[Start of Attachment]
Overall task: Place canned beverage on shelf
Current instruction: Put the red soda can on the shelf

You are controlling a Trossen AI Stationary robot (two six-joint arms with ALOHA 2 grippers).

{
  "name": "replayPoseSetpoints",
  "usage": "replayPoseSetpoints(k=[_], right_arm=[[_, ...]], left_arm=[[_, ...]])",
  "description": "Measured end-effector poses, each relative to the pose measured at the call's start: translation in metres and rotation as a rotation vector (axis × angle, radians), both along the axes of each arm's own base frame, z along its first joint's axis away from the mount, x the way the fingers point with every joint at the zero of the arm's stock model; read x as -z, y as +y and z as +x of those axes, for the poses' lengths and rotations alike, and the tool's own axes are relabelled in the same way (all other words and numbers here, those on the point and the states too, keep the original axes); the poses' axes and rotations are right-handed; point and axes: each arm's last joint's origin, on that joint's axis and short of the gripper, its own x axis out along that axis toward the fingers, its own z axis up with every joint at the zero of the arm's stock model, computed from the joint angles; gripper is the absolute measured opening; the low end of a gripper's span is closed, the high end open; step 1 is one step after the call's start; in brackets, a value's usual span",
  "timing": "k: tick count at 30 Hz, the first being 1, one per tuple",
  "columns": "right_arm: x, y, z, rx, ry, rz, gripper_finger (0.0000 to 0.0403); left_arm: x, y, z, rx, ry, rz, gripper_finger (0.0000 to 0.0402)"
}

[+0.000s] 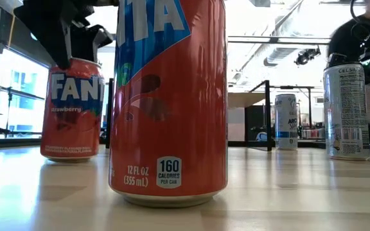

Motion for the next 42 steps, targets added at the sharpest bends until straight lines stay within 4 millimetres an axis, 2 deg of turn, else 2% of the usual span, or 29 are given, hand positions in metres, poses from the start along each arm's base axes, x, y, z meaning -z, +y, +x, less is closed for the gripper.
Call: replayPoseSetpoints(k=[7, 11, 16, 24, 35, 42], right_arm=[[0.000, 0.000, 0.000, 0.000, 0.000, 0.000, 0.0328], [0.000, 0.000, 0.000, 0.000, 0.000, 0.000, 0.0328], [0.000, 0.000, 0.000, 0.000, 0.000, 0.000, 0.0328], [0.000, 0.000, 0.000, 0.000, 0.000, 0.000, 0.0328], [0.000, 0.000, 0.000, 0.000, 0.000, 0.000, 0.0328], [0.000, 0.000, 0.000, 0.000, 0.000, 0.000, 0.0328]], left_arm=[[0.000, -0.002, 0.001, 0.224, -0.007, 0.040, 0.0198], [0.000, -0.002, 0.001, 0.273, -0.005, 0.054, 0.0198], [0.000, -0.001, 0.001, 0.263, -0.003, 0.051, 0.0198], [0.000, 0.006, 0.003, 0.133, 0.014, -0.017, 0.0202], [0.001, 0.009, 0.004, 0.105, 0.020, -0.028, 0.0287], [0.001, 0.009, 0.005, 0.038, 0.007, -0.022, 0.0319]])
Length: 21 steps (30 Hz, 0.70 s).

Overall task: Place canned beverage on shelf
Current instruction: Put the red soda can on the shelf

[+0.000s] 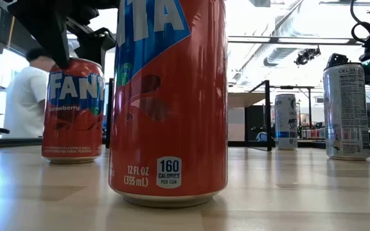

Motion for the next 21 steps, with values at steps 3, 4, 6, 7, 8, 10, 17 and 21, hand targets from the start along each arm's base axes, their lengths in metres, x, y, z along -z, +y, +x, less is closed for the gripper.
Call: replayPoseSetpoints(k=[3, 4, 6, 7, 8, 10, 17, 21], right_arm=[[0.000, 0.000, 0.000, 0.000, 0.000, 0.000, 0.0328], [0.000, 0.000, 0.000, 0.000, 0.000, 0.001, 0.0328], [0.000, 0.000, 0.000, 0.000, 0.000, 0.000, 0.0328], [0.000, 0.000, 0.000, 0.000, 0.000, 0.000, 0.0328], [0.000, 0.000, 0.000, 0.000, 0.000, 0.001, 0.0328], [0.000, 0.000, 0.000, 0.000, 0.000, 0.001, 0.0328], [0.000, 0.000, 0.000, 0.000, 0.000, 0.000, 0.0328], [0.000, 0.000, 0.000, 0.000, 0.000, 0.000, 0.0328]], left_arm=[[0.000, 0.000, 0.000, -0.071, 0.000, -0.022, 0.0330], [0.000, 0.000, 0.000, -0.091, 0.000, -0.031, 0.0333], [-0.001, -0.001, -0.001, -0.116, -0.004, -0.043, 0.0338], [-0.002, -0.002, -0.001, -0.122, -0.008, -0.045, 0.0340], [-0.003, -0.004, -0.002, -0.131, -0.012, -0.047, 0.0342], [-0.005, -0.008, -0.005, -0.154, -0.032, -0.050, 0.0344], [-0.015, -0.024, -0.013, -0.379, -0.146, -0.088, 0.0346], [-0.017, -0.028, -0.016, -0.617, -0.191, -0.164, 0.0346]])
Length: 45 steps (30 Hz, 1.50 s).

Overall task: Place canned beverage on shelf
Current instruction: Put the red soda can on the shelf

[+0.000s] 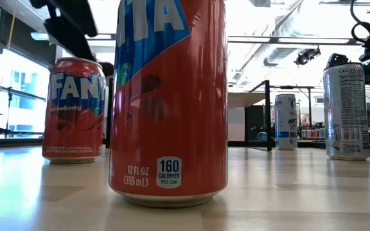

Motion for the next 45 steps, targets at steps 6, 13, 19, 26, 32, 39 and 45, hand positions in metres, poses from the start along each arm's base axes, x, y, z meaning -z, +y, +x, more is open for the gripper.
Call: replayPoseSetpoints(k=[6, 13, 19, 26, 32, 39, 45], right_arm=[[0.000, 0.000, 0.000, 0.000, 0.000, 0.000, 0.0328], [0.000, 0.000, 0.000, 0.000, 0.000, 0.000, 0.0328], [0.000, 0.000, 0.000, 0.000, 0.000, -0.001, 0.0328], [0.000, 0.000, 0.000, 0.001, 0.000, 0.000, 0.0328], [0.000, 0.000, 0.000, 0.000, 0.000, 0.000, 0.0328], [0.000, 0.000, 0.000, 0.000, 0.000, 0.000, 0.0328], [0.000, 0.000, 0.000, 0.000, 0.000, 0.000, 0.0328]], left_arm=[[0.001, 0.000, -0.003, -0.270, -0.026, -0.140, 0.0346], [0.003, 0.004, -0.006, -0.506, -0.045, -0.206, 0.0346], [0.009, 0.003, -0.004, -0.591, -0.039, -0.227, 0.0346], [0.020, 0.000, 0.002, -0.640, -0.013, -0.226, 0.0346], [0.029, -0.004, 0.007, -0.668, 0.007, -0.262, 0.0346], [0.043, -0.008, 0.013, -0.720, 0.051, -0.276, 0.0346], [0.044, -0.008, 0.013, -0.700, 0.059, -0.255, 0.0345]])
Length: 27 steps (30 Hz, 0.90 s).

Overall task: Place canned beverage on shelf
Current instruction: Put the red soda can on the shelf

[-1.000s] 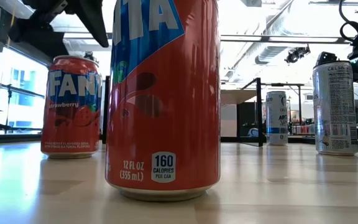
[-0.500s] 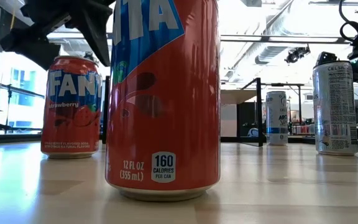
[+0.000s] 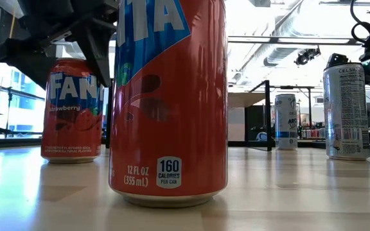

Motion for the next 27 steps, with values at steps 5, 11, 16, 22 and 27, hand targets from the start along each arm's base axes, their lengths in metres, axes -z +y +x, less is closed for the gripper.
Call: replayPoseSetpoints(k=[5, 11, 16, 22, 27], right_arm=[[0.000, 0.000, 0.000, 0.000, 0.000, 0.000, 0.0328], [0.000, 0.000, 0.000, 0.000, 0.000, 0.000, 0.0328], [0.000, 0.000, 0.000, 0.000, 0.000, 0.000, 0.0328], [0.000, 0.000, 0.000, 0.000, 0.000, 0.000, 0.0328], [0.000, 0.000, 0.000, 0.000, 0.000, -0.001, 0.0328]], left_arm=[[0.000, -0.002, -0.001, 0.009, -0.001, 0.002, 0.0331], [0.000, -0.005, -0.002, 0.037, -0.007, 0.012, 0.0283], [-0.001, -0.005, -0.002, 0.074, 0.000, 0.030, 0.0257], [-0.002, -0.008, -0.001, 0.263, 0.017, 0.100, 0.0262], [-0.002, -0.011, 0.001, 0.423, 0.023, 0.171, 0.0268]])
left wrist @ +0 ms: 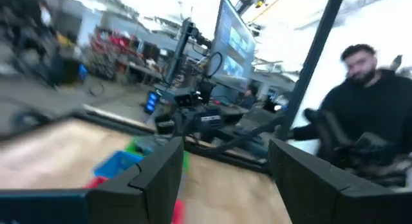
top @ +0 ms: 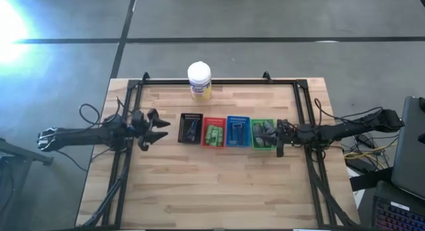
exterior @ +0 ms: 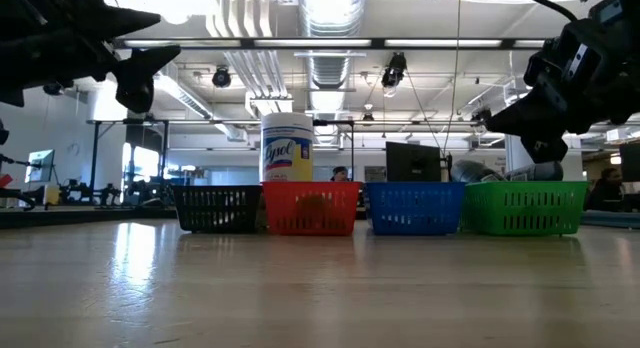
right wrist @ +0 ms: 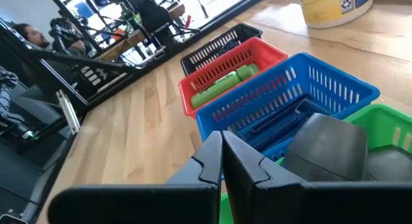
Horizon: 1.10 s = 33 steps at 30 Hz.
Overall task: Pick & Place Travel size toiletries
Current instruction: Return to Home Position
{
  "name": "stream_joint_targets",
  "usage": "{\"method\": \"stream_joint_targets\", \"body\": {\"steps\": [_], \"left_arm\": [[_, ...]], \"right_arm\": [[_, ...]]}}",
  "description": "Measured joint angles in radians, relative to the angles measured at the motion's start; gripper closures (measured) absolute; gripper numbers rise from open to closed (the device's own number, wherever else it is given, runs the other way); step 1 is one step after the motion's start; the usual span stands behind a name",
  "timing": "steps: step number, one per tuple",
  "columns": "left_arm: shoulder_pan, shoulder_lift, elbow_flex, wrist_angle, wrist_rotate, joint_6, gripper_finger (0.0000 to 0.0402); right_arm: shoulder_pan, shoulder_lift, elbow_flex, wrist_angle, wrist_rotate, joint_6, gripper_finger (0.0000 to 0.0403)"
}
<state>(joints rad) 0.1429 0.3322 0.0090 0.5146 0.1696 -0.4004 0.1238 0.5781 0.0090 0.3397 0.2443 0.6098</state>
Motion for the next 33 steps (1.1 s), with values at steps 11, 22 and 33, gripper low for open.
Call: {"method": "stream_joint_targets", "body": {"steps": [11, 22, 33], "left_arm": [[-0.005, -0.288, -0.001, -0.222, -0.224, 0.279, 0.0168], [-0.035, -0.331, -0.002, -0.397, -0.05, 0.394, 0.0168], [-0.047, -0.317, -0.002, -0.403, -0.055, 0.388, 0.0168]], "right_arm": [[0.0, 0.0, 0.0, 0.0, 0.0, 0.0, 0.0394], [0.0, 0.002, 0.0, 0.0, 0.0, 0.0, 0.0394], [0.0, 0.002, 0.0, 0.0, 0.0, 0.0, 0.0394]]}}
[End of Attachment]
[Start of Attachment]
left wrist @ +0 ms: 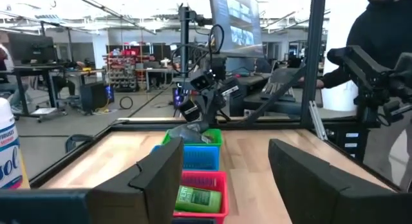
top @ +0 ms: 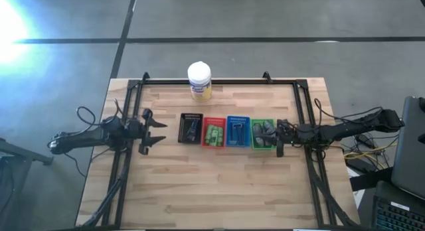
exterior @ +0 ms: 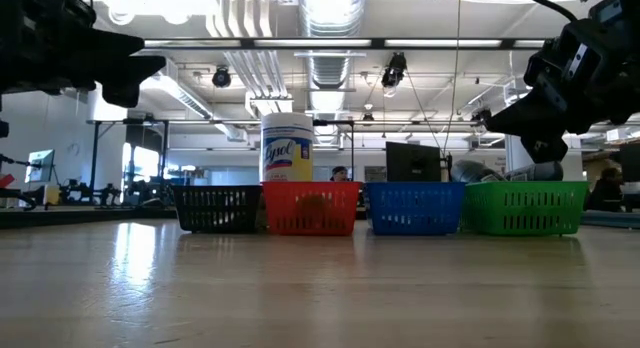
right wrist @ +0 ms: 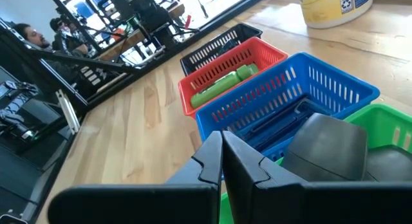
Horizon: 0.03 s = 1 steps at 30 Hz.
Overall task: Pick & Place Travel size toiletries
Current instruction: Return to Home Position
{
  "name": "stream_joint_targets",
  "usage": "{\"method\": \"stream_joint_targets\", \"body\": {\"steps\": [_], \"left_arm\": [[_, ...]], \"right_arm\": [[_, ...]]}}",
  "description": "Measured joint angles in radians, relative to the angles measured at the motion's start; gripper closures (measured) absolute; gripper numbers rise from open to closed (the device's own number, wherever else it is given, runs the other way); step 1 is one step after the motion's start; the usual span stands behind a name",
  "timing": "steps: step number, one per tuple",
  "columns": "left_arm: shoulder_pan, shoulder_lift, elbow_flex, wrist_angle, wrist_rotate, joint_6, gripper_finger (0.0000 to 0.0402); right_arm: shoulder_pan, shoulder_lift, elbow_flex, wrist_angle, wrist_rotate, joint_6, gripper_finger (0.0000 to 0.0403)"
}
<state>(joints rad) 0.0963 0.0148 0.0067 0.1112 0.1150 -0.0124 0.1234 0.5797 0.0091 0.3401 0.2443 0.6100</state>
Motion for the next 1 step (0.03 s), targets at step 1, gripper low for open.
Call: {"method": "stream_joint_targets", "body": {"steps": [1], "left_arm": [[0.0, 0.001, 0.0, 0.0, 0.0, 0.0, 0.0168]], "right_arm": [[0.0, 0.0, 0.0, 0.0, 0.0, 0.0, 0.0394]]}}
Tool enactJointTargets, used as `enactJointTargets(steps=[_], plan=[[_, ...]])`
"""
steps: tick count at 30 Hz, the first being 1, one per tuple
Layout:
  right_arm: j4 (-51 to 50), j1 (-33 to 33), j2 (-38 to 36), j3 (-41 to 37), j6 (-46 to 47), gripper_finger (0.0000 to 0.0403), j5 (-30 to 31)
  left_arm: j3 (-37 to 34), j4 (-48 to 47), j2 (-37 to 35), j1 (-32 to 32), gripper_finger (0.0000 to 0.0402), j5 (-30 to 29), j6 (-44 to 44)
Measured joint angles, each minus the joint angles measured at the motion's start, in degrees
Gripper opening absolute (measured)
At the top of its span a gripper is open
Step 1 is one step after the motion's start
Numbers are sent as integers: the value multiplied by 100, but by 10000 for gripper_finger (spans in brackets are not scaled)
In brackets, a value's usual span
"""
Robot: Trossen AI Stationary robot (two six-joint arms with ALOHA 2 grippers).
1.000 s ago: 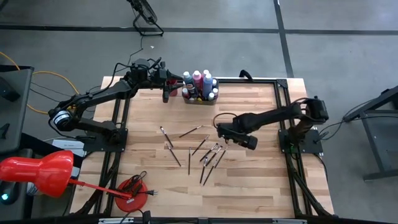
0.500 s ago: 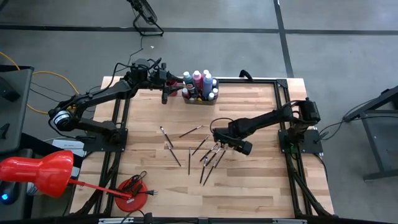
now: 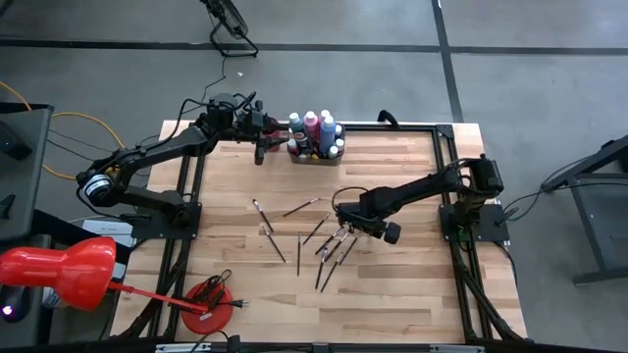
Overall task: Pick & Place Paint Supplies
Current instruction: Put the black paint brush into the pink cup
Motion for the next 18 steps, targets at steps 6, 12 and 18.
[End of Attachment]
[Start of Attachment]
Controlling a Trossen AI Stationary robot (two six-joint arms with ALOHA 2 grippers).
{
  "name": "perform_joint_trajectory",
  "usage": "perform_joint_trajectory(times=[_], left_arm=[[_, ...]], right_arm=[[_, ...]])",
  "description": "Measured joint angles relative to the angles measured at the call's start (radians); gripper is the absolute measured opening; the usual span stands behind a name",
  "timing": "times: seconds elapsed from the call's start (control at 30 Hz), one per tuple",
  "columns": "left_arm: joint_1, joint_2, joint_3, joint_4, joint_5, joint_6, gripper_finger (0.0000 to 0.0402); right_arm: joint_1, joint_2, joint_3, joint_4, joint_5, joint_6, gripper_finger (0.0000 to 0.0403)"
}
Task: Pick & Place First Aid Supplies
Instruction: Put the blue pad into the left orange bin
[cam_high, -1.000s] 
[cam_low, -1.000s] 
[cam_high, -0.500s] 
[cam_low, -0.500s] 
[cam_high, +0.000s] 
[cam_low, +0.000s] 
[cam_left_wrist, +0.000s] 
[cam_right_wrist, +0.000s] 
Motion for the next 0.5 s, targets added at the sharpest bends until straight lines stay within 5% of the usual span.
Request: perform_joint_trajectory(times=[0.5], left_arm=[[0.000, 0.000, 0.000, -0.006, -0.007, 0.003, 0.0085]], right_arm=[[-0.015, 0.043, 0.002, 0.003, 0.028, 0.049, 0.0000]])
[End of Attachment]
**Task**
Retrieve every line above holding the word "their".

**Answer to the problem**
Motion for the next 21 steps, with values at steps 3, 4, 6, 7, 8, 10, 17 and 21, hand targets from the start along each arm's base axes, their lengths in metres, x, y, z along -z, +y, +x, less is closed for the gripper.
Motion for the next 27 steps, with values at steps 5, 11, 16, 22 and 27, hand targets from the start along each arm's base axes, their lengths in metres, axes -z +y +x, less is closed for the gripper.

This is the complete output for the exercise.